-------- DATA EXTRACT --------

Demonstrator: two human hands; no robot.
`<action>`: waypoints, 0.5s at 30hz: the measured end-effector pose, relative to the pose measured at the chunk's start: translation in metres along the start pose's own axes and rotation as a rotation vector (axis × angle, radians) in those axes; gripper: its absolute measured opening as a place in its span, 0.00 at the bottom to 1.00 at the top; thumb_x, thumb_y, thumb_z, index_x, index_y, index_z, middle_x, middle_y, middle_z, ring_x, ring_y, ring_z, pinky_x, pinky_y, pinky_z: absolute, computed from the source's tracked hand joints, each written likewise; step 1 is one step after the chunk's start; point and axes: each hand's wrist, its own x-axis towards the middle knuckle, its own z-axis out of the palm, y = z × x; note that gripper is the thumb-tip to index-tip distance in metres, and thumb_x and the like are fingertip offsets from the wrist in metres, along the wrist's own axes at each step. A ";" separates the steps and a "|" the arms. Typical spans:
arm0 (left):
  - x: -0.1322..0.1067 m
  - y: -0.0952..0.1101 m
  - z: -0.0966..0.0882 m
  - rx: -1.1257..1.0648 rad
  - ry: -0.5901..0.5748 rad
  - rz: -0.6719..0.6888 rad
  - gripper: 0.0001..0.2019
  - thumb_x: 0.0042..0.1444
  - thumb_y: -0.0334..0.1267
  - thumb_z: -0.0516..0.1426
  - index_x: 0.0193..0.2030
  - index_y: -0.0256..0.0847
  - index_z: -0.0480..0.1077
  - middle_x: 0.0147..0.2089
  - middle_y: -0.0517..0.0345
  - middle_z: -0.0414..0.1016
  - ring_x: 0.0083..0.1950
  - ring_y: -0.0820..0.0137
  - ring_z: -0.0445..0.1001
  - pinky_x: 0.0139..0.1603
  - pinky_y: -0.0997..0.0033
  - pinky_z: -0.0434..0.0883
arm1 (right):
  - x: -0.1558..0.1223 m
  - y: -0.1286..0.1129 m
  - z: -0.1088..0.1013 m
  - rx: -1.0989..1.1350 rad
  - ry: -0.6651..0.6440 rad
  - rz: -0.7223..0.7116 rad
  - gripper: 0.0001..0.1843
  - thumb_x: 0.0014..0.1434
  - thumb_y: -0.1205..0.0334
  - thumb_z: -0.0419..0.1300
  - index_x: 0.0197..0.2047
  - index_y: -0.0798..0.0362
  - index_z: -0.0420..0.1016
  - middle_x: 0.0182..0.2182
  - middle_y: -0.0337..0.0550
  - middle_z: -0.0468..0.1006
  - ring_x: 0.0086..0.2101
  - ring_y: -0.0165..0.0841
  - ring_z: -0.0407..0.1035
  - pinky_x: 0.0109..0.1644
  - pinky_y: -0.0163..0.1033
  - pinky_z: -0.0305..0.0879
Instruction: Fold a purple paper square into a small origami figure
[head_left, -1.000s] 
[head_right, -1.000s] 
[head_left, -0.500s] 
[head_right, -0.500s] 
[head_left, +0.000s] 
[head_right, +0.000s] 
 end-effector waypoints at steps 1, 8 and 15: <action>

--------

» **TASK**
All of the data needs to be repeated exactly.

» **SOLUTION TO THIS EXERCISE**
Demonstrator: two human hands; no robot.
`<action>`: waypoints, 0.5s at 30hz: the measured end-effector pose, relative to the pose measured at the chunk's start: translation in metres along the start pose's own axes and rotation as a rotation vector (axis × angle, radians) in those axes; gripper: its absolute measured opening as a place in its span, 0.00 at the bottom to 1.00 at the top; thumb_x, thumb_y, thumb_z, index_x, index_y, index_z, middle_x, middle_y, middle_z, ring_x, ring_y, ring_z, pinky_x, pinky_y, pinky_z: absolute, computed from the source's tracked hand joints, each written likewise; step 1 is one step after the chunk's start; point and axes: each hand's wrist, its own x-axis towards the middle knuckle, its own z-axis out of the palm, y = z × x; note that gripper is the thumb-tip to index-tip distance in metres, and thumb_x and the like are fingertip offsets from the wrist in metres, along the wrist's own axes at each step. A ";" separates the steps and a "|" the arms. Typical spans:
arm0 (left):
  - x: -0.1322..0.1067 m
  - y: -0.0952..0.1101 m
  - z: -0.0966..0.0882 m
  - rx: -1.1257..1.0648 rad
  - ry: -0.5901..0.5748 rad
  - rz: -0.6719..0.6888 rad
  - gripper: 0.0001..0.2019
  - thumb_x: 0.0042..0.1444
  - thumb_y: -0.0334..0.1267
  - thumb_z: -0.0516..0.1426
  - index_x: 0.0193..0.2030
  - index_y: -0.0256..0.0847
  - index_z: -0.0480..0.1077
  - middle_x: 0.0147..0.2089
  - middle_y: -0.0517..0.0345
  - middle_z: -0.0414..0.1016
  - ring_x: 0.0083..0.1950
  - ring_y: -0.0820..0.0137
  - ring_z: -0.0445..0.1001
  - pinky_x: 0.0139..0.1603
  - pinky_y: -0.0997..0.0033
  - pinky_z: -0.0434..0.0883
arm1 (right):
  - x: -0.1558..0.1223 m
  - y: -0.1286..0.1129 m
  - z: -0.1088..0.1013 m
  - rx: -1.0989..1.1350 rad
  - ry: -0.6651..0.6440 rad
  - rz: -0.7223..0.7116 rad
  - gripper: 0.0001..0.1843
  - thumb_x: 0.0014..0.1434
  - thumb_y: -0.1205..0.0334
  - thumb_z: -0.0419..0.1300
  - index_x: 0.0197..0.2047
  - index_y: -0.0798..0.0362
  - index_z: -0.0420..0.1016
  - middle_x: 0.0182..0.2182
  - middle_y: -0.0337..0.0550
  - middle_z: -0.0468..0.1006
  - ring_x: 0.0086..0.2101
  - ring_y: -0.0165..0.0841
  - ring_z: -0.0407..0.1035
  - pinky_x: 0.0109..0.1644
  - pinky_y: -0.0163..0.1033
  - pinky_z: -0.0305..0.0879
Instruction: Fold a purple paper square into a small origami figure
[head_left, -1.000s] 
[head_right, -1.000s] 
[head_left, -0.500s] 
[head_right, -0.500s] 
[head_left, +0.000s] 
[head_right, +0.000s] 
 end-effector waypoints at steps 1, 8 and 15: <action>

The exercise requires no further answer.